Kethüdâzâde Arif Efendi “rahmetullahi aleyh” hazretleri Osmanlı fıkıh âlimidir, buyurdular ki;
Bayramdan evvel, Allah rızâsı için bir koyun veyâ şu koyunu kurban edeyim diyen zengin veyâ fakîr kimsenin, kurban bayramında bir koyun kesmesi vâcib olur, nezir olur. Bayram günlerinden evvel nezir yaparken fakîr iken, bayram günlerinde zengin olursa, ayrıca bir de bayram kurbanı kesmesi vâcib olur. Zengin, bunu bayram günlerinde söylerken, bayram kurbanını kesmeyi niyet ederse, bir koyun keser. Bunu bayramdan evvel söyledi ise, muhakkak iki koyun keser. Fakîr mutlaka bir keser. Nezir kurbanını satamazlar. Seferînin ve nezri olmayıp kurban niyeti ile almayan fakîrin bayramda kestikleri koyun, nâfile kurban olur. Zengin veyâ fakîr, mevcut koyununu veya kurban niyeti ile satın almadıkları koyunu kurban kesmek niyet etseler, kesmeleri vâcib olmaz, keserlerse, nâfile olur. Zenginin satın alırken, bayram kurbanı kesmeyi niyet etmeyip, hayâtının nimetine şükür olarak kesmeyi niyet ettiği kurbanı kesmesi vâcib olur.
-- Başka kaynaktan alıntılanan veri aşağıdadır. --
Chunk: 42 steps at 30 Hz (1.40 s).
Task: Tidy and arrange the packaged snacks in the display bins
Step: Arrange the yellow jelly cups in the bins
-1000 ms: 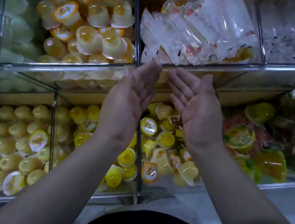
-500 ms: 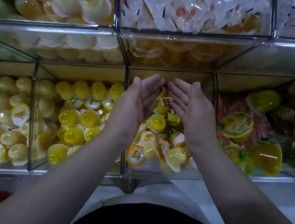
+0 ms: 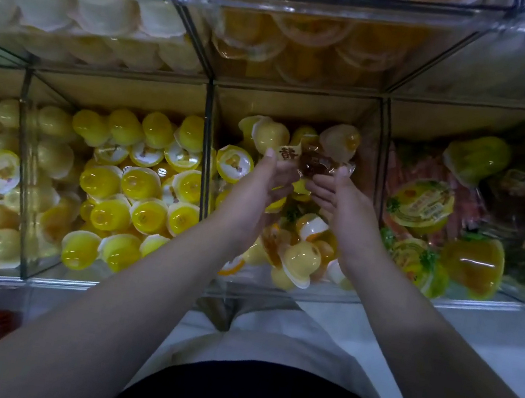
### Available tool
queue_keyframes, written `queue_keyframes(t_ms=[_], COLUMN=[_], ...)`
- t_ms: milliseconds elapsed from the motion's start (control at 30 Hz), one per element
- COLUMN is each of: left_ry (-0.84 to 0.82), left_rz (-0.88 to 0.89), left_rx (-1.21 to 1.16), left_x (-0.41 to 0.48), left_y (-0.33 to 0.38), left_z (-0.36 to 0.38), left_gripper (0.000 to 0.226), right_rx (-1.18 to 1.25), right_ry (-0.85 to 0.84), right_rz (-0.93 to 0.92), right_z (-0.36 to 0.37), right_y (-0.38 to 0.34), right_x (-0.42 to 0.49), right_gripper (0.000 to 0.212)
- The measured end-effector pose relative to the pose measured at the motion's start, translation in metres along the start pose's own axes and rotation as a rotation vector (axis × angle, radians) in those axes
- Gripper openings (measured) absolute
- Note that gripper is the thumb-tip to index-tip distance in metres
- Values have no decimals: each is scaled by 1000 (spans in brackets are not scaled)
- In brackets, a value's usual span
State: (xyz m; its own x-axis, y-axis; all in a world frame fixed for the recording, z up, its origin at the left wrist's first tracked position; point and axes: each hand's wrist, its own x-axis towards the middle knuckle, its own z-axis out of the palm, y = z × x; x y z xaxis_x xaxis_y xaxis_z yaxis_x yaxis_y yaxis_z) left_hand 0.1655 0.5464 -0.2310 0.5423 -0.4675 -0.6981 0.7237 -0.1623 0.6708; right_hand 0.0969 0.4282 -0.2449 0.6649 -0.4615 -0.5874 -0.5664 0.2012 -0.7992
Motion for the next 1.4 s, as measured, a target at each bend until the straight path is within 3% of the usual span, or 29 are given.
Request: queue_keyframes(t_ms=[167,300,467,567,700,867,967,1133,1400], left_ry=[-18,-30,-67,-57,-23,-26,-14,7,-56], left_rz=[-183,-294,-331,-298,-199,-126,-128,-32,98], left_rx=[-59,-183,-226,-179,-142,-86,-122,-216,-144], left_x=[14,23,24,23,17,9,1,-17,-54], left_y=[-15,-22,-18,-17,-18,-7,-2,8,37], left_z=[11,17,15,11,9,-3,-13,-34,-71], left_gripper=[60,66,66,66,59,40,34,37,24], right_rx=[-176,-135,-33,5,20,-32,58,4,-48], right_ry=[-14,-34,-35,-18,12,-12,-26,-99,-156], right_rz=[120,126,202,192,146,55,78,0,-147], right_z=[-2,-1,2,2,-1,12,21,35,68], right_y=[15,23,18,17,14,10,1,-23,-63], right_x=[17,17,18,16,11,-1,-6,-13,-46], right_gripper=[47,39,45,41,20,45,45,44,17])
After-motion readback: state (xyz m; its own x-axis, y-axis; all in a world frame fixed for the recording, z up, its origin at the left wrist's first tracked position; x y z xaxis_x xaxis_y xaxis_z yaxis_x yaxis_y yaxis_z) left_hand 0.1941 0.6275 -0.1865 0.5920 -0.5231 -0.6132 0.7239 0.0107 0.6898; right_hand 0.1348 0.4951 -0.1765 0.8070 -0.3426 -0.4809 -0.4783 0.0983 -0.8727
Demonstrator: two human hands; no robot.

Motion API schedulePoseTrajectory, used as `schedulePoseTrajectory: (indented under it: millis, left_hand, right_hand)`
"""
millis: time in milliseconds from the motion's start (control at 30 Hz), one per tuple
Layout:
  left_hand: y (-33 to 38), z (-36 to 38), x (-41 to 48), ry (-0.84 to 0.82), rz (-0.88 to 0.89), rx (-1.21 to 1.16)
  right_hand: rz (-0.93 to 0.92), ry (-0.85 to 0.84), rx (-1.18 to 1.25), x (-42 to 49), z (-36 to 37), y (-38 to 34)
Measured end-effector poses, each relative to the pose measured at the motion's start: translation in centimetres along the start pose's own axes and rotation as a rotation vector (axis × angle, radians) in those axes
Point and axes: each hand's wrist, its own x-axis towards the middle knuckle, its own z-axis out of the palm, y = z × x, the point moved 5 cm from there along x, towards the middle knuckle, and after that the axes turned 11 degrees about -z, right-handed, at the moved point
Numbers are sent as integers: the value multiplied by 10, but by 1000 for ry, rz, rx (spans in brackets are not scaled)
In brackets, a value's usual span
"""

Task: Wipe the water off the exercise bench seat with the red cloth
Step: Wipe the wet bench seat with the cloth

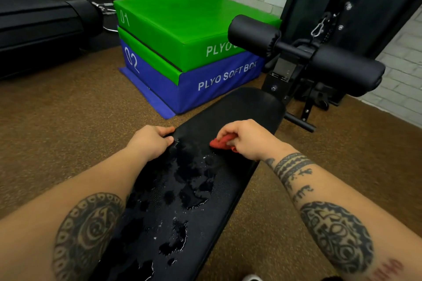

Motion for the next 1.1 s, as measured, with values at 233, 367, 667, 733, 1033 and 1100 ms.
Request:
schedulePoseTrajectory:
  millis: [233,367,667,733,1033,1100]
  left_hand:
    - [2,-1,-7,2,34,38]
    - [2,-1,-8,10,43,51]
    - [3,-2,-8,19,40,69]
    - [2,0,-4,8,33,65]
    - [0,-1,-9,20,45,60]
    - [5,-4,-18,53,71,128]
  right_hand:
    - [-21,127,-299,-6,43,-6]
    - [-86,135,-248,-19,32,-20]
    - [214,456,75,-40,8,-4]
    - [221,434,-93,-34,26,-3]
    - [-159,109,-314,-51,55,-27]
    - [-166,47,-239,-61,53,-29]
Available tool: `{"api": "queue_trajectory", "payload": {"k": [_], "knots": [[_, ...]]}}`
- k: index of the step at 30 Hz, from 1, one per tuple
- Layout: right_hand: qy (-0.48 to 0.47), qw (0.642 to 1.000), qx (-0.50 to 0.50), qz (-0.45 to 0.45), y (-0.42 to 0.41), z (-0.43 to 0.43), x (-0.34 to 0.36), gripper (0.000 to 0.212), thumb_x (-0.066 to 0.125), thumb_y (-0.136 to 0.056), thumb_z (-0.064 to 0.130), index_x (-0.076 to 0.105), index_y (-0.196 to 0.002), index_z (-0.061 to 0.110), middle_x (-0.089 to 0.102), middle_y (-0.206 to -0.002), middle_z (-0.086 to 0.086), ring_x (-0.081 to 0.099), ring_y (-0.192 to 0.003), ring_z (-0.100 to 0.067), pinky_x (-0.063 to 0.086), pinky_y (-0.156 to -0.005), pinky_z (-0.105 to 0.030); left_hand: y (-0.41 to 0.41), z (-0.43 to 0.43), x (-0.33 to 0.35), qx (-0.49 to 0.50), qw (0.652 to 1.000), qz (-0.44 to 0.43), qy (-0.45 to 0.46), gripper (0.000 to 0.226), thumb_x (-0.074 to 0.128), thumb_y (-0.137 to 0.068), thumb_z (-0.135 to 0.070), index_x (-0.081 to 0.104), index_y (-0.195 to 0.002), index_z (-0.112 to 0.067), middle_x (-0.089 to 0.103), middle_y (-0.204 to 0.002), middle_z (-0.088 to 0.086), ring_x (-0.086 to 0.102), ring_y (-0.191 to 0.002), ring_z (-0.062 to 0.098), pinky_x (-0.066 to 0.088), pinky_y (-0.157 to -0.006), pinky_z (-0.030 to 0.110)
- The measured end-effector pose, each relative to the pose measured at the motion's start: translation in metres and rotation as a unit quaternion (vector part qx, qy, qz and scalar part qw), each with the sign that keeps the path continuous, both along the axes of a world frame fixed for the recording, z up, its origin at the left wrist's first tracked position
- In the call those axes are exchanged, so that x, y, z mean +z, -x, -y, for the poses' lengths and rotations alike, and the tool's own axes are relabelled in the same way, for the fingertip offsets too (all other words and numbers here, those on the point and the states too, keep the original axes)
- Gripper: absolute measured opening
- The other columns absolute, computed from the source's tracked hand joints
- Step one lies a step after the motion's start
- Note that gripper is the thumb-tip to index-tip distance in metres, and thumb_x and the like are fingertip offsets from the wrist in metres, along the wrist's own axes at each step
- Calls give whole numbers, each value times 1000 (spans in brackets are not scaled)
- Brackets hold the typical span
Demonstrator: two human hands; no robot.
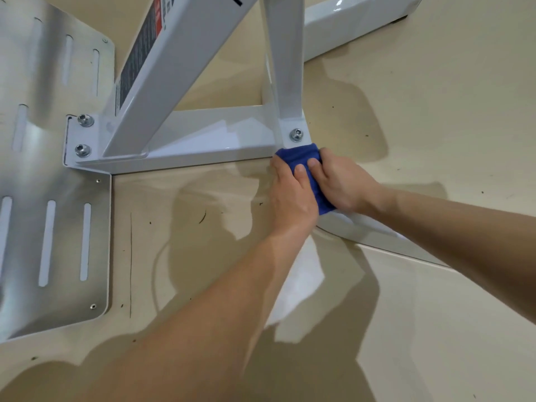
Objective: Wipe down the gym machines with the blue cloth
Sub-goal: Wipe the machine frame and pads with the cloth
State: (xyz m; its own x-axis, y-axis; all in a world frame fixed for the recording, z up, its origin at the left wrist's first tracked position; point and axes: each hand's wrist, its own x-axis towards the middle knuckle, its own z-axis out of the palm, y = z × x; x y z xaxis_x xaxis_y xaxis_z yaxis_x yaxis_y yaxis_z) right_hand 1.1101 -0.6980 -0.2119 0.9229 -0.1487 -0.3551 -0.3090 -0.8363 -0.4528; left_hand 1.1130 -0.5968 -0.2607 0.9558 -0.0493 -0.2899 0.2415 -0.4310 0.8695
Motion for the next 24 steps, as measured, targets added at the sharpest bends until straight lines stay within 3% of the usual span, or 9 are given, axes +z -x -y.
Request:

Kurban Bayramı’nın üçüncü günü fakir olacağını veyâ sefere çıkacağını bilen kimseye, birinci günü kurban kesmek vâcib olmaz. Üçüncü günü zengin olacağını bilenin, kurban kesmesi, Zilhiccenin onuncu günü, yanî bayramın birinci günü fecr vaktinde vâcib olur. Bayramın birinci günü zengin veya fakîr ve mukîm veya seferî olmaya bakılmaz. Mekke’ye, başka yerlerden gelen hâcıların kurban kesmesi vâcib değildir. Çünkü, seferîdirler.